Grief is inevitable of course after any loss, but in the most final – in death – we find ourselves in the presence of something that is deeply uncomfortable, often inconvenient, and sometimes overwhelming. For most of us it's not just uninvited, it's unexpected too. And even when death is slow in coming, we are all too often unprepared for grief.
Our lives are lived at a distance from grief. A relative or friend who has made room for this unwelcome guest is rare, and yet we could all do with such a companion. Someone who would walk with us through the valley of the shadow of death and show us there is nothing to fear.
For while grief is always unwanted, its very presence is the sign of something significant. Whether our loss is close or distant, easy or complicated, it is a sign to us that we have lost someone forever. And this uninvited guest, that has arrived in their place, provides an opportunity to explore that loss in a way we'd rather ignore.
Grief can of course just be sent to its room. Loss can feel like someone has rearranged the furniture and we're tired of bumping into it. We long for everything to return to normal. But there's a new normal now.
And grief unacknowledged or undealt with, shut up in its room, has a habit of turning up at the dinner table. Its weight, its reach, and its unwillingness to be confined to one room seems to be telling us something. It seems that if we don't pay attention to grief, it will remind us of its presence in other ways.
Grief may follow death but allowing it space in our lives is not inevitable. I found myself happily showing it to its room. I could acknowledge its presence but it wasn't welcome in the rest of the house. However my loss was unavoidable and grief meant I kept bumping into the metaphorical furniture that it had rearranged in my life. Within two months I literally ran into a tub in our living room which seemed to result in nothing more than a stubbed toe. Until I couldn't walk two hours later and was forced to physically slow down.
This physical change of pace caused me to face the facts that tiredness is as much a part of death as it is at the time of birth, as even the body tries to keep up. But this was not something I was prepared for. While I was trying to return to normal, grief's work was just beginning.
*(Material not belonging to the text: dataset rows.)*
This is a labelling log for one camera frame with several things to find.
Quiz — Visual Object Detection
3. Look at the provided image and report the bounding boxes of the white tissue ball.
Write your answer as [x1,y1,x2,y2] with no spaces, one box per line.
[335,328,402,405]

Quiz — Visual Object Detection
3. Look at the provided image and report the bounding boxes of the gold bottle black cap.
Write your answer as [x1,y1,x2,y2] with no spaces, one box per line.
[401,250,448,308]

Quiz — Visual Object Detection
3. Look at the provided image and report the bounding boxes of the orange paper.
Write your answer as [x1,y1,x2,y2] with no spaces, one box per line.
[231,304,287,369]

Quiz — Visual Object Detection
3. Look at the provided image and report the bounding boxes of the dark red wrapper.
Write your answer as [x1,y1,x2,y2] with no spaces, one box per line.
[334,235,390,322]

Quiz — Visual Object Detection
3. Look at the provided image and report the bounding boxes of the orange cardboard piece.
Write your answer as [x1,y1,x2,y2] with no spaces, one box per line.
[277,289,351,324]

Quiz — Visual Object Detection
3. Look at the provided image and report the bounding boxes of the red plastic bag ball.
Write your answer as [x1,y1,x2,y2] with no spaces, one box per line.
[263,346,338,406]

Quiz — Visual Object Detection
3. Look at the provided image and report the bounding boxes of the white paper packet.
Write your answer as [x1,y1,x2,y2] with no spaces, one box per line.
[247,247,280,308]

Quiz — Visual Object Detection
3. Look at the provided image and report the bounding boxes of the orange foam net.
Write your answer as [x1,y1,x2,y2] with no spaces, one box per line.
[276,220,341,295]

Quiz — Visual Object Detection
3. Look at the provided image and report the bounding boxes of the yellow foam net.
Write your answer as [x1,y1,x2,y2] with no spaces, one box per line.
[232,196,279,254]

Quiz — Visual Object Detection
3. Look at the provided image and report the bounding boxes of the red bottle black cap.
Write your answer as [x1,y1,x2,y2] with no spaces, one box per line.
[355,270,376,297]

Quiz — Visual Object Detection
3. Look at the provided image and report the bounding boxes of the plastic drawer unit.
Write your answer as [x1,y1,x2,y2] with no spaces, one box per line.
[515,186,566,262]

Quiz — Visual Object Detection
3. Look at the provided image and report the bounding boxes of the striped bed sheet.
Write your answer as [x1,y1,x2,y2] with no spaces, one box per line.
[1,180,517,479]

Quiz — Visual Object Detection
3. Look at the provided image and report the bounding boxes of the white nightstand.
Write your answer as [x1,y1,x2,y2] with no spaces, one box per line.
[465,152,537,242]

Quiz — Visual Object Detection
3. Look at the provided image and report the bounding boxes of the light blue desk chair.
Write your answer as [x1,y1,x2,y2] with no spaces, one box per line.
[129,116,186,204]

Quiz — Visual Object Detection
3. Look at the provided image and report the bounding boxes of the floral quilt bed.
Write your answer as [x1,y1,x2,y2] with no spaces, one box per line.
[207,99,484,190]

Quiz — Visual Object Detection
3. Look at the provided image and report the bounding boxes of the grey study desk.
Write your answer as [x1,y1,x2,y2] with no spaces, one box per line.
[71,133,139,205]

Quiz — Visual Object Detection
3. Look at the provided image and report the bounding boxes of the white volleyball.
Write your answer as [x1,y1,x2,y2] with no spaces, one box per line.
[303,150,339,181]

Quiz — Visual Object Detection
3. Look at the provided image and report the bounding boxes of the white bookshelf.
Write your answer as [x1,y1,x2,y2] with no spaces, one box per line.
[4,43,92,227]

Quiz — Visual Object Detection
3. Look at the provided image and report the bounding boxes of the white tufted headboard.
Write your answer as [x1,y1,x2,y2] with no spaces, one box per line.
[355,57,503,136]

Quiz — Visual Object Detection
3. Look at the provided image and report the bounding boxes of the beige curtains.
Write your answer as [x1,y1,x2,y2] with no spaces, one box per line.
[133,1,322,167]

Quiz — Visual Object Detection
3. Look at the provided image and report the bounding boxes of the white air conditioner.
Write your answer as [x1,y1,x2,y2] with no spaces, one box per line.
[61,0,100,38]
So what does it look like to pay attention to grief? And why would we choose to do something so painful? Can we, should we, welcome grief despite acknowledging it as an uninvited guest?
For many of us, just acknowledging the loss of a loved one is too painful, but that acknowledgment pays respect to the deep tear that has taken place in us. Loss can literally shake our world, our sense of identity, purpose and of course our own mortality. Allowing grief some room to do its work, while seemingly the last thing we would want to do, is a kindness to ourselves.
In grief we acknowledge the loss. We might face regret or disappointment about the relationship, and feel we've lost the chance to make that right, but grief allows us to feel all those complicated emotions without judgment. There is only grace in grief.
And as we allow grief to do its work we find that the furniture of our lives has been re-arranged and we no longer bump into it at all the wrong moments. Somehow by having come to an uneasy agreement with grief, we are able to navigate life more carefully.
Allowing grief to do its work in us enables us to feel pain more deeply. It is not a gift we would ever ask for, but somehow others find us more compassionate, more able to sit with them in their moments of confusion and uncertainty. Because grief also shows us how connected we are and how much we need each other.
Some of us can be tempted to make grief our only companion, to encourage those who usually occupy our lives to move out. Perhaps they don't understand this loss and it may be that we need to create new boundaries with them during this time. But grief is not a good companion for the lonely.
Each of us need other voices too. Some professional, to help us know how to work with our grief. And perhaps someone in our life who could care less about grief and just reminds us that life does go on, and joy is all the richer for experiencing sorrow.
Jesus said in John 16:7, 'It's better for you that I leave.' Where he had been physically present with his disciples, the Holy Spirit would come and take his place, in every place, bringing new life within.
And yet the physical presence of Jesus in their lives was truly the best thing that had ever happened to them, so how could something resulting from their loss ever be better?
Death is never good. Only one death gained for us more than its loss. Facing the inevitable with grief as a guest, however uninvited, is never easy. It's not where we wanted to be or how we wanted to live. But death is as much a part of life as birth and making room in our lives is every bit as vital if we want to live our lives in all their fullness.